Ortaokul birinci sınıf öğrencileriyle parçayı işledikten sonra, konuyu yaşama bağlamak gerekiyordu. Aklıma annemin, çocukluğumuzda bize köyde söylediği bir söz geldi:
“Sineğin bir kanadında dert, bir kanadında şifa vardır. Sinek yemeğe düştüyse hangi kanadında şifa olduğunu bilemeyeceğimizden iki kanadını da batırıp çıkarın.”
Çocuklara bunu söyledim.
“Ne diyorsunuz? Gerçekten sineğin bir kanadında dert, bir kanadında şifa var mıdır?”
Çocuklar, parmak kaldırdılar:
“Vardır öğretmenim. Bu konuda hadis vardır.”
“İyi ama siz gözünüzle görüyorsunuz. Sokakta pisliğe konuyor, sonra yemeğe konuyor.
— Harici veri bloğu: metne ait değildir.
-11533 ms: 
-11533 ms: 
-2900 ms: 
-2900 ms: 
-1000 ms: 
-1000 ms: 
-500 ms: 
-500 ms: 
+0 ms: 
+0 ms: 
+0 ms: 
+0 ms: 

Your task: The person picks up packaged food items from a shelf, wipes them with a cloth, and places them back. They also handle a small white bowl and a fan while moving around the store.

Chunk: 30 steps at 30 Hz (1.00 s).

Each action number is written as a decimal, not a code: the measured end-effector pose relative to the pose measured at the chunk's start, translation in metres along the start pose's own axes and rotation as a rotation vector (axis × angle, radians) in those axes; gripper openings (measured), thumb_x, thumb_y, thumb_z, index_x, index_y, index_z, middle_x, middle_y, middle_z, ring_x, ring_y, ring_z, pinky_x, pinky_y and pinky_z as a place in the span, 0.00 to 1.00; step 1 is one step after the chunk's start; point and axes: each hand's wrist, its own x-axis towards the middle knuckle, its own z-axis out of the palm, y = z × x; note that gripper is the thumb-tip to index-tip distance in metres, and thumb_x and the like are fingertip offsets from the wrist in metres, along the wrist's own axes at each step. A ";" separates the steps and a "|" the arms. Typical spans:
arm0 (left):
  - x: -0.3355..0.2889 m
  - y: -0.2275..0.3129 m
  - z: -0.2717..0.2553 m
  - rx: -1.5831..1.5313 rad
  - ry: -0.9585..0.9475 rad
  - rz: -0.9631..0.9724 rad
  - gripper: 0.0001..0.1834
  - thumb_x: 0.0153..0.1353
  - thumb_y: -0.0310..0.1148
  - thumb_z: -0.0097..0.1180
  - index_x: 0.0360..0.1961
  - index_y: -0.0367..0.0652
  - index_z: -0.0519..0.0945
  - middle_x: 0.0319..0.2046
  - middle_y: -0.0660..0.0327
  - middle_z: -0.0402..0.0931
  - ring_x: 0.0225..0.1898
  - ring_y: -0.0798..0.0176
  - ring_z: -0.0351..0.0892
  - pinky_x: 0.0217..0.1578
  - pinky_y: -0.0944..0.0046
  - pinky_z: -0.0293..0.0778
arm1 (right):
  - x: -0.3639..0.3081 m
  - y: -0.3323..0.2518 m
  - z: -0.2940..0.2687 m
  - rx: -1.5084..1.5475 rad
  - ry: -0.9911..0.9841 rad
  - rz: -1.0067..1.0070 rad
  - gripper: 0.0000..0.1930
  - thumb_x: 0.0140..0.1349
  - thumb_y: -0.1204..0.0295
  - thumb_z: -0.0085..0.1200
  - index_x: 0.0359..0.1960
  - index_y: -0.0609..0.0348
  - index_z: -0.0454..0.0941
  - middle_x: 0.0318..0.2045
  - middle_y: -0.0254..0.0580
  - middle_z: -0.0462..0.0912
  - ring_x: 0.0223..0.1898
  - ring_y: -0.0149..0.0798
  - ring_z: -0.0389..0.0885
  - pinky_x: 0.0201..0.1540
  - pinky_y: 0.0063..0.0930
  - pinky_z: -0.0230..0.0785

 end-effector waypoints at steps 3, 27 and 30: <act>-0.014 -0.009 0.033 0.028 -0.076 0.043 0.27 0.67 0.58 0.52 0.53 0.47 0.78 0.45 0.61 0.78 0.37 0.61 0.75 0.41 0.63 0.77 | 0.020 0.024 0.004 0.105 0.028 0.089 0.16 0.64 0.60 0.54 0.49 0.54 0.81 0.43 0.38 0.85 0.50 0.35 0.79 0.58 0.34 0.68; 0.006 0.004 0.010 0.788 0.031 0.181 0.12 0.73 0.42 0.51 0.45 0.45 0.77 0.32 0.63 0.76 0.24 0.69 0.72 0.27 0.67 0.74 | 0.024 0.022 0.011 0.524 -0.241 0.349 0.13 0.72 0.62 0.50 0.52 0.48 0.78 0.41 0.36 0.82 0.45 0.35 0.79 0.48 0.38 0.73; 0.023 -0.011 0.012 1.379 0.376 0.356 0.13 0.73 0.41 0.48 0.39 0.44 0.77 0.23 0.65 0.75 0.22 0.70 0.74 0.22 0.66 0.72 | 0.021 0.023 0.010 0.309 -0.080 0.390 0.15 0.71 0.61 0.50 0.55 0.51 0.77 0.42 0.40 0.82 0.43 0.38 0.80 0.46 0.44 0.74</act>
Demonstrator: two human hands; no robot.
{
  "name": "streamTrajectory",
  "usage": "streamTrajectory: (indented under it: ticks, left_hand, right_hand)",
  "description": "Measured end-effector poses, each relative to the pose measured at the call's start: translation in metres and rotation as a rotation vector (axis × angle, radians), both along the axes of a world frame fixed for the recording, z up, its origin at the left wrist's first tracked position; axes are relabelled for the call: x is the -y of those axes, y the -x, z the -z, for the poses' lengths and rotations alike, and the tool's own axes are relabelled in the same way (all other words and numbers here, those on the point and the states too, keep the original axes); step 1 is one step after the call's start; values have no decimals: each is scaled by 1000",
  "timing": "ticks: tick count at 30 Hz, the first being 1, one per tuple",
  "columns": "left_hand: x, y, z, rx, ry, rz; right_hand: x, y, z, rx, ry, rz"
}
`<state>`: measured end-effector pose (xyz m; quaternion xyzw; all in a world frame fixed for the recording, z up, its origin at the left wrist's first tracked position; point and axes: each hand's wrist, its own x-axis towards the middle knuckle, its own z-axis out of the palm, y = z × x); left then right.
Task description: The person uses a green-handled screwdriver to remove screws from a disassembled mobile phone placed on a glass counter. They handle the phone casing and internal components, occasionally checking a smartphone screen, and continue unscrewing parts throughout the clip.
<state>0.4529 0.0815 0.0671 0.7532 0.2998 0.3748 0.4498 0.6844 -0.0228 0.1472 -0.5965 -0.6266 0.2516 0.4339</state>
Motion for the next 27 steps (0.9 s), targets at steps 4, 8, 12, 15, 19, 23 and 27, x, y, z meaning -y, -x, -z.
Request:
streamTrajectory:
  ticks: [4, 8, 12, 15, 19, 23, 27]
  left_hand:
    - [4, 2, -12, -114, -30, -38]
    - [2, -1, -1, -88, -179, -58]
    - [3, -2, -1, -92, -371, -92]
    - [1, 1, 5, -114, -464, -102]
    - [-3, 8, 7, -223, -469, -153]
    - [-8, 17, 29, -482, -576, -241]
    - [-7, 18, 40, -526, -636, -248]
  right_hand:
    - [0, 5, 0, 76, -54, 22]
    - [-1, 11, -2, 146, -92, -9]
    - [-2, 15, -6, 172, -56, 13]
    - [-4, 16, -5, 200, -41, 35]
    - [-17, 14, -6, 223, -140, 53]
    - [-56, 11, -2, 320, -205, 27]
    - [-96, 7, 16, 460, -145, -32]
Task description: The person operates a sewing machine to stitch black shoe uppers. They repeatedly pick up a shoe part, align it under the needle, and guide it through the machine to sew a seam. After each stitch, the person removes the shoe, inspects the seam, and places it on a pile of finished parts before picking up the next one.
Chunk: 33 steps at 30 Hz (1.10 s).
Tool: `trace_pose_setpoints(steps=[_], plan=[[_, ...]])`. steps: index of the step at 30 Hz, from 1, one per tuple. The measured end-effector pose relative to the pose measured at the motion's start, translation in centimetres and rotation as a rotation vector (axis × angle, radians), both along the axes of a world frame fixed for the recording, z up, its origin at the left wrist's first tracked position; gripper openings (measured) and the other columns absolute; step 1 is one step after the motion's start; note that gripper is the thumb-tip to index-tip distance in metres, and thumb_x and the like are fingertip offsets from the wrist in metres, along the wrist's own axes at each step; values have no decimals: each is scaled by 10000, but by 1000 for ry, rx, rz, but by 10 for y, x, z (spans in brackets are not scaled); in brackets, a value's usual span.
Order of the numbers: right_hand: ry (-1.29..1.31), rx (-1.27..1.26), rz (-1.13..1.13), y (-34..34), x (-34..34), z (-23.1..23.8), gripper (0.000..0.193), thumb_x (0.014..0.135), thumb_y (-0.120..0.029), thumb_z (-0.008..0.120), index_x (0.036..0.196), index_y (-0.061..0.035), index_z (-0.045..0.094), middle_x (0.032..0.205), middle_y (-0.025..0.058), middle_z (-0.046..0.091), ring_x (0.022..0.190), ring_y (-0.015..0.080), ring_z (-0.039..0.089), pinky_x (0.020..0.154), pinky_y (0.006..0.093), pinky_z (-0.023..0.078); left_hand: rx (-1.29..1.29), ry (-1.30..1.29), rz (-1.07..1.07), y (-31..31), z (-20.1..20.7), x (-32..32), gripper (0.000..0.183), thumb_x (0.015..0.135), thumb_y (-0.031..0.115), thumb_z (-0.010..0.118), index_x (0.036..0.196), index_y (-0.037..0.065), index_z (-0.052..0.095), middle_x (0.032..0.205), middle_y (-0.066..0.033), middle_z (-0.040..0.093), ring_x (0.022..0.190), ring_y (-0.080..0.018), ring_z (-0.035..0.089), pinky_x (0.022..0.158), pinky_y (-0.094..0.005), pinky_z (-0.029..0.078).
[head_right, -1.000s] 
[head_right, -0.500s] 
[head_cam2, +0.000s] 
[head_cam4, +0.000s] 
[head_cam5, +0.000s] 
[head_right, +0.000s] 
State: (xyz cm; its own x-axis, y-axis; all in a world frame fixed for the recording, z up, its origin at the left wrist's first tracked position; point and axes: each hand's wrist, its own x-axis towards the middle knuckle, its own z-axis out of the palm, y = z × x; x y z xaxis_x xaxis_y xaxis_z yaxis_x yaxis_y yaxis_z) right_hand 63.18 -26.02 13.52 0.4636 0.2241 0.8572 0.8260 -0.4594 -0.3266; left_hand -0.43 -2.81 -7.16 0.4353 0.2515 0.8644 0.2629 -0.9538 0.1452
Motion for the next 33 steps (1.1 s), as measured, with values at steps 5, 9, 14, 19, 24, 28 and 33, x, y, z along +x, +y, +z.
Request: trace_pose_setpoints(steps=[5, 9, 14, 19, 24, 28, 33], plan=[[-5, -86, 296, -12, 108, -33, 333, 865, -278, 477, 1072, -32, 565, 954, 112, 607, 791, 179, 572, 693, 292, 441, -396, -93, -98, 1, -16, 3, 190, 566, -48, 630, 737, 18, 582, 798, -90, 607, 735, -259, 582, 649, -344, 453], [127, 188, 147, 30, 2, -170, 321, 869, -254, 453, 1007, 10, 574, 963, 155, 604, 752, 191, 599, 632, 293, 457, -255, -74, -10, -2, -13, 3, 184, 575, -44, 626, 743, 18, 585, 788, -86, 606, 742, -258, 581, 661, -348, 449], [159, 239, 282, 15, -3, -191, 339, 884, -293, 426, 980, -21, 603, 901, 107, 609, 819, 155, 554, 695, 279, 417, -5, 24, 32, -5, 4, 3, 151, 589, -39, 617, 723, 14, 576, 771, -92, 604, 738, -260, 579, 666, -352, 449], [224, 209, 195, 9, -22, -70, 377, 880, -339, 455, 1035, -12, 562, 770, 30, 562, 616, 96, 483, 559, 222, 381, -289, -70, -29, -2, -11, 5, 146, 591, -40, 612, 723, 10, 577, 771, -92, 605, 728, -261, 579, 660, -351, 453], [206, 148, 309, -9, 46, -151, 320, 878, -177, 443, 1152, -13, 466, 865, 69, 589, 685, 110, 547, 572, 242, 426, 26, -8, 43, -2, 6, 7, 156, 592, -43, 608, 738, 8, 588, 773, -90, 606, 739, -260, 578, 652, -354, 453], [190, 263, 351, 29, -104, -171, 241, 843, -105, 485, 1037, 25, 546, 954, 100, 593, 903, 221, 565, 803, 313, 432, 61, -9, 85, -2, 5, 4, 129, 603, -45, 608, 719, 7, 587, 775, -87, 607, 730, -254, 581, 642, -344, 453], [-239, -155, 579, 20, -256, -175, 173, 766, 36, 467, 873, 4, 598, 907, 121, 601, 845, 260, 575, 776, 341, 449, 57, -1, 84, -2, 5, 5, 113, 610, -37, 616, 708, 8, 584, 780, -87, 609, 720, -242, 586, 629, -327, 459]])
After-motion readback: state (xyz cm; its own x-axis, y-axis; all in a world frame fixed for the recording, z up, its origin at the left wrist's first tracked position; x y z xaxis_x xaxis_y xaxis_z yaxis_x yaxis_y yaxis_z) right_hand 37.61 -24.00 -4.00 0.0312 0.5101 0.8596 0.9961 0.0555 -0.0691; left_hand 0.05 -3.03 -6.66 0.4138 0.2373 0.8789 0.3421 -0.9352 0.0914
Yazar da sineğin ayaklarında milyonlarca mikrop taşıdığını mikroskopla inceleyerek görmüş. Sinek şifa verebilir mi?”
Çocukların büyük bir bölümü duraksadı. Ancak Kuran kursundan gelenler direndiler:
“Hadis vardır öğretmenim.”
O sırada zil çaldı, çıktım.
Karşıma ilk gelen Din Kültürü öğretmenlerinden birine konuyu açtım:
“Hadis vardır; doğrudur” dedi.
“O hadisi görmek istiyorum; hangi kitaptaysa görelim.”
Kocaman, kara kaplı bir kitap getirdiler. Hadisi buldular. Biz öğretmen odasında konuyu tartışmaya başladık. Din Kültürü öğretmeni arkadaş;
“Hadis doğrudur” diyordu.
Bizi sessizce dinleyen genç bir edebiyat öğretmeni söz aldı:
“Peygamberimizin bir sözü daha vardır: Akla mantığa uymayan sözler benim değildir, der. Bu söz uymuyor” dedi.
Genç edebiyat öğretmeninin de İmam Hatip çıkışlı olduğunu o an öğrendim.
Bu kez tartışan onlardı.
Geçen yıllarda Yaşar Nuri Öztürk’ün televizyonda “Hadislerin yüzde sekseni yalandır, uydurmadır” dediğini işittiğimde bu olayı anımsadım.
Kör inanç, bilimi reddeden, sorgulamayan takıntıdır. Bu yüzden Sayın Coşkun Özdemir’in 5 Nisan 2011 günlü Cumhuriyet’teki “İnançlar Vesayeti” adlı yazısında “Hocam bu anlattıklarınız dinimize aykırıdır; duygu ve heyecanların merkezi beyin değil kalptir,” diyerek dersi kesen Tıp Fakültesi öğrencileri de bu takıntıyla bilimsel gerçeğe karşı çıkmışlardır. Onlar da büyük olasılıkla aynı kaynaktan gelmedir.
Bilim felsefesinin özgür düşünceye dayandığını, bilim adamının sorgulayan insan olabilmek için özgür olması gerektiğini düşünmeyen, dahası bu ilkeyi çıkarlarına aykırı bulanlar, kör inançlarında direnir; topluma da bunu benimsetmeye çalışırlar.
Başbakan bu inanç sistemi içinden geliyor.
Demokrasiyi de bilgisayar gibi, televizyon gibi, tüp gaz gibi teknolojik bir olgu diye algıladığından nükleer santrallerin tehlikesini küçümsüyor.
Zaten demokrasiyi de amaca varıncaya değin kullanılacak; inilip binilecek bir araca benzetmemiş miydi?
Teknolojik demokrasinin kahramanlarının, özgür düşünceyle teknolojiyi yaratan beyinlerin ürünlerini kullanarak özgürlükleri ortadan kaldırmaya çalışmaları da bundandır.
Bir gün o özgürlüklerin anlamına onlar da varırlar mı, bilemem. Ancak her olgu kendi karşıtını içinde taşır. “Teknolojik demokrasi” hızlı tren gibi içindekileri bir gün silkeleyip atacaktır. Ne ki toplum ‘nükleer sineklerle’ toptan hasta olup yok olmazsa!